* _ABOUT THIS EXERCISE_
Word for word, print each line of the listing below; pictures stay out.

___ LISTED ENTRIES

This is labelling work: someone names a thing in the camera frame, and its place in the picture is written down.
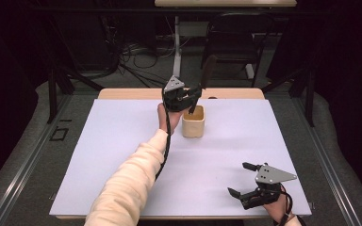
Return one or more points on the white table mat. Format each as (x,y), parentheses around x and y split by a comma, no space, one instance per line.
(217,163)

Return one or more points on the metal floor rail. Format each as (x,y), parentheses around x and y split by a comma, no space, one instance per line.
(326,163)
(28,163)

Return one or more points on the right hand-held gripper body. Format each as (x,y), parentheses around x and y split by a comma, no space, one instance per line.
(268,179)

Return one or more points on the person's right hand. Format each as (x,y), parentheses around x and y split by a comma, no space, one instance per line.
(276,209)

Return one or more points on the wooden table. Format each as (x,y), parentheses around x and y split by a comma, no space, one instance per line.
(132,93)

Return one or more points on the beige square cup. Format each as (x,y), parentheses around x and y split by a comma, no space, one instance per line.
(193,127)

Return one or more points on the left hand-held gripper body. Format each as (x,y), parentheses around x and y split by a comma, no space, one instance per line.
(176,99)

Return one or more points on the person's left hand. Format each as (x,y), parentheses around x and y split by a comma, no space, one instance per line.
(169,121)

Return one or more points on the black folding chair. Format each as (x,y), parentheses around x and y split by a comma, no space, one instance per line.
(232,47)

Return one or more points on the black metal stand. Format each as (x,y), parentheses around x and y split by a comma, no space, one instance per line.
(52,94)
(309,100)

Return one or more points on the white-legged table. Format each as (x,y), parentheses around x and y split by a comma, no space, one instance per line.
(176,56)

______

* _TASK SOLUTION_
This is labelling work: someone names a thing in the camera frame, and its place in the picture is written down.
Return one or more points on the white table mat. Format each as (x,y), parentheses around x and y split by a comma, no space, one instance per line.
(217,163)

Return one or more points on the metal floor rail. Format each as (x,y), parentheses around x and y split by a comma, no space, one instance per line.
(326,163)
(28,163)

Return one or more points on the right hand-held gripper body. Format each as (x,y), parentheses around x and y split by a comma, no space, one instance per line.
(268,179)

Return one or more points on the person's right hand. Format each as (x,y), parentheses around x and y split by a comma, no space, one instance per line.
(276,209)

Return one or more points on the wooden table. Format each as (x,y), parentheses around x and y split by a comma, no space, one instance per line.
(132,93)

Return one or more points on the beige square cup. Format each as (x,y), parentheses around x and y split by a comma, no space, one instance per line.
(193,127)

Return one or more points on the left hand-held gripper body. Format each as (x,y), parentheses around x and y split by a comma, no space, one instance per line.
(176,99)

Return one or more points on the person's left hand. Format each as (x,y), parentheses around x and y split by a comma, no space, one instance per line.
(169,121)

Return one or more points on the black folding chair. Format each as (x,y), parentheses around x and y split by a comma, no space, one instance per line.
(232,47)

Return one or more points on the black metal stand. Format each as (x,y), parentheses around x and y split by a comma, no space, one instance per line.
(52,94)
(309,100)

Return one or more points on the white-legged table. Format each as (x,y), parentheses around x and y split by a comma, no space, one instance per line.
(176,56)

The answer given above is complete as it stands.